TASK REQUIREMENTS
Go through the records below line by line and report how many lines include "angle", giving the number only.
- Opening Delimiter -
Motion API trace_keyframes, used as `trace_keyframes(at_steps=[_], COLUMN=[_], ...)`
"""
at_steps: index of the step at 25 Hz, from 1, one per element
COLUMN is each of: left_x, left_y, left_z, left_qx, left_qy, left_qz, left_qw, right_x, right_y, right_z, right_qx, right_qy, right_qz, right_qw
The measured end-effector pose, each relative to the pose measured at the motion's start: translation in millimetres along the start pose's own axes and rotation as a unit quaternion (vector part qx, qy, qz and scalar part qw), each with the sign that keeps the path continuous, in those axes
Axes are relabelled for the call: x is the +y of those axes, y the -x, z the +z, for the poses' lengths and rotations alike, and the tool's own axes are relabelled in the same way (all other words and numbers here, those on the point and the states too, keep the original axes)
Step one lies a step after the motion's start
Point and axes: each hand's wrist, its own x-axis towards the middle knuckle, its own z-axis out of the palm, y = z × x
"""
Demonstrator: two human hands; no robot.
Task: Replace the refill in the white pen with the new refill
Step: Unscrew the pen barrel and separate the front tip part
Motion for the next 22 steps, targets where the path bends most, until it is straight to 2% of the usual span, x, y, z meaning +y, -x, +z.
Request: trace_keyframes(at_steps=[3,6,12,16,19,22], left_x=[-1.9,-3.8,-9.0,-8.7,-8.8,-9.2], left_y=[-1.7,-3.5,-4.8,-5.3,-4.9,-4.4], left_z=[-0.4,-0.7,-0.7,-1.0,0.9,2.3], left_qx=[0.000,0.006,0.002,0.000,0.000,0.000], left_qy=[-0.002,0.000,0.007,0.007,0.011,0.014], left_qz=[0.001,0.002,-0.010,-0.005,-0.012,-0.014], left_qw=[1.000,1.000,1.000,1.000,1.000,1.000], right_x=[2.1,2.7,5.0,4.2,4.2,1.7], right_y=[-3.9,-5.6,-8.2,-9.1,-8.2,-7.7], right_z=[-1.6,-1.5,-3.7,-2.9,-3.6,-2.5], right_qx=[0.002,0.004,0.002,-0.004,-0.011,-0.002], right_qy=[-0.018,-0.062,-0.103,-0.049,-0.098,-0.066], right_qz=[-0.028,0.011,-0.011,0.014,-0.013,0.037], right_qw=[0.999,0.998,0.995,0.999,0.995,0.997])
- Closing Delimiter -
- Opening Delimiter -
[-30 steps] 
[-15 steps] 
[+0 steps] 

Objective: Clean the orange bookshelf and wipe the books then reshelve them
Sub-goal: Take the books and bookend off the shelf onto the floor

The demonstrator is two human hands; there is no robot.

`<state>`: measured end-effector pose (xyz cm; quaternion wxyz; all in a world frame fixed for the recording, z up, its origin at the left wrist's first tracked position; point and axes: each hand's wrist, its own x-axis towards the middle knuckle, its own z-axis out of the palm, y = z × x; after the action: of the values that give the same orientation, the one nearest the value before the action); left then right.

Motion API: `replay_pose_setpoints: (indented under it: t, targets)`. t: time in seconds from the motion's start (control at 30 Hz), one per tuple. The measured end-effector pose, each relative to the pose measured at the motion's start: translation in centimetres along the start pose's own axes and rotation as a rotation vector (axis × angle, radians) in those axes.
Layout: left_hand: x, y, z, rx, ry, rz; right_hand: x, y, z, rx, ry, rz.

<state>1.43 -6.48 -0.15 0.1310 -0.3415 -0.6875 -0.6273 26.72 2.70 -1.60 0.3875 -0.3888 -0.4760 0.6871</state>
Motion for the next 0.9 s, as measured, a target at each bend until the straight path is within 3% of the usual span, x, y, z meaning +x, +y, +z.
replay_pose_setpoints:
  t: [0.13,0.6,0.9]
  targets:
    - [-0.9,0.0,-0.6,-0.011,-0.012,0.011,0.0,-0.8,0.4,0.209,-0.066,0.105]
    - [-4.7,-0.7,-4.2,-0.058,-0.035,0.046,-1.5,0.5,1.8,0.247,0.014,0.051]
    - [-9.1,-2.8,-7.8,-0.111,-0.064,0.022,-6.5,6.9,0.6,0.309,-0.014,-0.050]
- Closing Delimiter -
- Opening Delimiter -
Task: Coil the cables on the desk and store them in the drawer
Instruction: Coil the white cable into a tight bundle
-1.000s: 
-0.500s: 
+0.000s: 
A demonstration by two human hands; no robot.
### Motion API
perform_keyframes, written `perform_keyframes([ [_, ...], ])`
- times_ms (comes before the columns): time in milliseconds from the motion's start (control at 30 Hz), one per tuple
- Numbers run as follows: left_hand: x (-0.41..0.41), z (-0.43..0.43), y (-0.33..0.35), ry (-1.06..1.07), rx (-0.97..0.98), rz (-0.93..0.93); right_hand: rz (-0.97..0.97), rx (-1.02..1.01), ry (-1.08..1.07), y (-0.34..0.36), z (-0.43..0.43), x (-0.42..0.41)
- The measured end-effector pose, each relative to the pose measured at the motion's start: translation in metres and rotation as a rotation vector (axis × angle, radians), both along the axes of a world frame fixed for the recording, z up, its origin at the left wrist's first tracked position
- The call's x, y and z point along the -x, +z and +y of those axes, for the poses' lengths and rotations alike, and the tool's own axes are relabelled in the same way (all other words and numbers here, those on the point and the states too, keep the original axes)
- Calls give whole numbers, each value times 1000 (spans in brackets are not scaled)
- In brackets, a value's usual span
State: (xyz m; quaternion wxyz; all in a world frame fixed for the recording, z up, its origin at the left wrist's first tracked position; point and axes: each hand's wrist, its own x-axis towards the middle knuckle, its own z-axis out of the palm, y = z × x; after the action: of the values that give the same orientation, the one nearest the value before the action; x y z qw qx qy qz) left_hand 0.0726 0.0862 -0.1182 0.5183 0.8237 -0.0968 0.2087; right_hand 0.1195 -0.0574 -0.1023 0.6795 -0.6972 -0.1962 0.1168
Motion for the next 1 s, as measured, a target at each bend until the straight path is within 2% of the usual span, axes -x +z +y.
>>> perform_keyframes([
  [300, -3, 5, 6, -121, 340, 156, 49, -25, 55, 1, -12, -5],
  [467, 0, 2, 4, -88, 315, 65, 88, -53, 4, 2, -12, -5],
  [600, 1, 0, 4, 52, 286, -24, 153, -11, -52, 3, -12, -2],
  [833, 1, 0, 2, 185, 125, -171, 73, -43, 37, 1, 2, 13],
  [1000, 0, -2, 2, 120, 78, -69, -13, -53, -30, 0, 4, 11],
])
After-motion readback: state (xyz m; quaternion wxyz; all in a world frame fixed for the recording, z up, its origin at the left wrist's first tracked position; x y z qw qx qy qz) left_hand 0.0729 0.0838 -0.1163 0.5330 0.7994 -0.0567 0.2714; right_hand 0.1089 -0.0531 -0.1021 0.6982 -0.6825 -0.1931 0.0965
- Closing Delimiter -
ANSWER TO THE EXERCISE
2